WORK REQUEST: Search the records for "target". Copy every line where it appears.

** Opening INPUT block **

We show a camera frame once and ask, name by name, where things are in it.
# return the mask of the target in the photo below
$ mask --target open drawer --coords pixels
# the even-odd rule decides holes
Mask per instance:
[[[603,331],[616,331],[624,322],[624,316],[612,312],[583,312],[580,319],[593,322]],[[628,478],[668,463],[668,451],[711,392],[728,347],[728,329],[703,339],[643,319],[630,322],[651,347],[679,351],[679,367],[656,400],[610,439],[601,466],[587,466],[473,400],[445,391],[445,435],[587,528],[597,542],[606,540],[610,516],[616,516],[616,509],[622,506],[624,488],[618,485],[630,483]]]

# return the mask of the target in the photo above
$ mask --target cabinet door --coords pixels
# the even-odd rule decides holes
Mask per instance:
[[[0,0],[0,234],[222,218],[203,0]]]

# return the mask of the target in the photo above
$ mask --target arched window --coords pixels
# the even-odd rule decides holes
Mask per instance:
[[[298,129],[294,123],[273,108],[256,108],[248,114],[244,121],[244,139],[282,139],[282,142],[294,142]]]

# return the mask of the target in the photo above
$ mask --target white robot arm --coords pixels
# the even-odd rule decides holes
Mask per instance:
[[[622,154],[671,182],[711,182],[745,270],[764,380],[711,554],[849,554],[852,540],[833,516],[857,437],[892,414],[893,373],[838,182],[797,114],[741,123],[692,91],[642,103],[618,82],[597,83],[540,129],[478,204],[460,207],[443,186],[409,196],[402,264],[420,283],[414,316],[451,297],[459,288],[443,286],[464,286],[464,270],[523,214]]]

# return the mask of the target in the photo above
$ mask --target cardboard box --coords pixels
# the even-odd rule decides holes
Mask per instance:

** Closing INPUT block **

SOLUTION FOR THIS PROBLEM:
# return the mask of the target in the photo below
$ mask --target open drawer --coords pixels
# return the mask of the target in the photo above
$ mask --target cabinet door --coords pixels
# return the mask of the target in the photo above
$ mask --target arched window --coords pixels
# return the mask of the target in the photo above
$ mask --target white robot arm --coords pixels
# return the mask of the target in the photo above
$ mask --target cardboard box --coords pixels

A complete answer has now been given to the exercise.